This post is the second in a series on dealing with how pornography affects marriages and relationships. Today’s post is an interview with Leanne Grant, Ph.D., who has worked with women who are affected by online pornography in their marriages.
Jason Fierstein: I am interested in learning about a woman’s perspective on the role of pornography in one’s relationship. Could you help me understand more about this?
Leanne Grant, Ph.D: Men don’t understand, from a woman’s perspective, to imagine their significant other getting off to pictures of the opposite sex and how threatening that feels to a woman. I imagine that any guy who comes home to find their wife or girlfriend to watching nude photos of men would feel threatened. For women, the message of “I’m not good enough” and “my guy is looking elsewhere to be stimulated” instead of with them is what comes up for women. Porn is physiologically stimulating, and is new and novel, so is attracted to the newness or the novelty.
For women, it triggers a cycle about insecurities about their bodies. No woman can compete with an airbrushed image online. Visually, a woman couldn’t be that perfect, but women become obsessed about trying to become that image. Look at industries such as weight loss, plastic surgery, liposuction, Botox, exercise, cosmetics, and the list goes on and on.
Women get obsessed with trying to compete with the images that their men are watching online. Women think that “I’m not good enough,” and remember the point in their relationship that their man was really into them in the beginning.
Women see their guy looking at porn, and imagine to themselves that “he must be falling in love,” and “what if he is falling in love with somebody else.” The initial spark (during the honeymoon phase) can’t last over time.
JF: So how does a couple break the cycle?
LG: Women need to talk about their own experience, and men need to talk about their own experiences together.
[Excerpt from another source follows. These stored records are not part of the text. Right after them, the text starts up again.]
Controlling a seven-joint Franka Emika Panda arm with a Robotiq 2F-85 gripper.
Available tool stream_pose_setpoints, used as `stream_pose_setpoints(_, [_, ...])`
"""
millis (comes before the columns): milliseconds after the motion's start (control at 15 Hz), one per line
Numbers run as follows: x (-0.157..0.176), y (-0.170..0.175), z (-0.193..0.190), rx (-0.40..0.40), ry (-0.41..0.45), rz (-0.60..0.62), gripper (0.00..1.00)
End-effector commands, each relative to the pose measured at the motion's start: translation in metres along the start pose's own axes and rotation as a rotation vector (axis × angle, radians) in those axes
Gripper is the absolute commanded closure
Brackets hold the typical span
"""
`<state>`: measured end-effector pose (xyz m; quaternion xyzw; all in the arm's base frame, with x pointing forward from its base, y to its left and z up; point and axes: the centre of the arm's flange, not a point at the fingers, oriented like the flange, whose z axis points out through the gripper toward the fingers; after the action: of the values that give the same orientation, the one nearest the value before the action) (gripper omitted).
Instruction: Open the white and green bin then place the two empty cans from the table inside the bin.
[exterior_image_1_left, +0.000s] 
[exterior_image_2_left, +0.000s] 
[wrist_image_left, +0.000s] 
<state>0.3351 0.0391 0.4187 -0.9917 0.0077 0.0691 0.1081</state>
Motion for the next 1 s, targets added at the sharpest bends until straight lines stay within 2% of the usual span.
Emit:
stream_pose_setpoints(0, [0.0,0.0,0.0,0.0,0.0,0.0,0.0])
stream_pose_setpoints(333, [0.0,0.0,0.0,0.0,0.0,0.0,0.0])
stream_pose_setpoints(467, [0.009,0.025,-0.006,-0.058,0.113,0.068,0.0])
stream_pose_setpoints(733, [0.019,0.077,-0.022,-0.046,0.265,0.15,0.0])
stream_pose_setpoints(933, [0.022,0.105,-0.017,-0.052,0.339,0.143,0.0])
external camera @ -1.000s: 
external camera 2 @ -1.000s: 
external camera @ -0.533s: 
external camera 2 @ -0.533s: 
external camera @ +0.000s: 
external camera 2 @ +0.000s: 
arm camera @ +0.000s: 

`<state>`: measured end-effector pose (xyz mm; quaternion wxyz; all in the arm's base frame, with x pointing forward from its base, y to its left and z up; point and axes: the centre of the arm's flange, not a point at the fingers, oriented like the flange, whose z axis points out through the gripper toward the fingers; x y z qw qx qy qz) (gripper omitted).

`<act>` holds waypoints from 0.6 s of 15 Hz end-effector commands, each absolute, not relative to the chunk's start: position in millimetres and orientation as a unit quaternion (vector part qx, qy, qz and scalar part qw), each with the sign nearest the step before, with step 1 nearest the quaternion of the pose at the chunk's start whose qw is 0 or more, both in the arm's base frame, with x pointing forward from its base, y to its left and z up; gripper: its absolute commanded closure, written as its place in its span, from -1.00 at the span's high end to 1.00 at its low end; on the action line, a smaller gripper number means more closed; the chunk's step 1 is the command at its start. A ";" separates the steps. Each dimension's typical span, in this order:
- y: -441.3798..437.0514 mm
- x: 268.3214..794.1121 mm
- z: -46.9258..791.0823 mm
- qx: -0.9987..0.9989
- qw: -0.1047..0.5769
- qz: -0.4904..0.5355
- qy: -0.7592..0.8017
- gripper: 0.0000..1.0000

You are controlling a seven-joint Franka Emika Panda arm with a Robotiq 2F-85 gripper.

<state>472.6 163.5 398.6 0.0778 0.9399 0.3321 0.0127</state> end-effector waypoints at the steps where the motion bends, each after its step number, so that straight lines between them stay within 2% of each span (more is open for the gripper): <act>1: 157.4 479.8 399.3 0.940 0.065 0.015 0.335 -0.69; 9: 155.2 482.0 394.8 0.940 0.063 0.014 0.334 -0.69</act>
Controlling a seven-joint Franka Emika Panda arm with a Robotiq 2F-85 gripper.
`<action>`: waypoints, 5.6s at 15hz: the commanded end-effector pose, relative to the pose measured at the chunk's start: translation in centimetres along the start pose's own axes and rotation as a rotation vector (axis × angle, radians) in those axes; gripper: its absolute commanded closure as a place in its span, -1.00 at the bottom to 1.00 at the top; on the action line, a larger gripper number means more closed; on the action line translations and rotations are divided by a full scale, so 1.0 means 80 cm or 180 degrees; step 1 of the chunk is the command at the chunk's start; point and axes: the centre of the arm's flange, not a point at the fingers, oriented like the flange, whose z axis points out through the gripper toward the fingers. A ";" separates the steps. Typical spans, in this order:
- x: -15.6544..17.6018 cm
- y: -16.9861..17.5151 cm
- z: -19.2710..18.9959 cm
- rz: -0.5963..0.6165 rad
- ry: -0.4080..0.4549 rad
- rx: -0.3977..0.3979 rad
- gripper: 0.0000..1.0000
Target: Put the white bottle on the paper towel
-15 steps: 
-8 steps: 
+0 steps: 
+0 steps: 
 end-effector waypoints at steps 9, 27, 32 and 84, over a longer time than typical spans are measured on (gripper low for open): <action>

Women are making it more severe in their own minds.
The work becomes to create that spark again in your own relationship again. Women need to understand that that spark between them and their partner needs to be reignited over and over in a relationship. It doesn’t happen as spontaneously over the course of time as it did when you first start dating someone. It’s learning together how to bring that sense of excitement and novelty into your life.
JF: What happens if that doesn’t happen, though? It’s fairly common to see these things not happen, and for a relationship to get much worse?
LG: If it’s not happening, then you need to take the next step and get some outside help, because there might be something else getting in the way, such as feelings of hurt or resentment that impede your communication and intimacy. In the communication, it is important that you talk about how you feel – both you and your partner.
For example, as a woman, you need to admit that you feel scared to your partner when confronted with this. Men need to be able to communicate about why they are doing it, and what they might be needing. They may not need their wife or girlfriend to look like Scarlett Johannsen, but that they need their wife or girlfriend to talk to them.
Each other needs to be able to to express the feelings that each other has. Once you are able to talk about your feelings about it, it takes the tension out of the relationship, and can bring some playfulness and passion back into our sex life.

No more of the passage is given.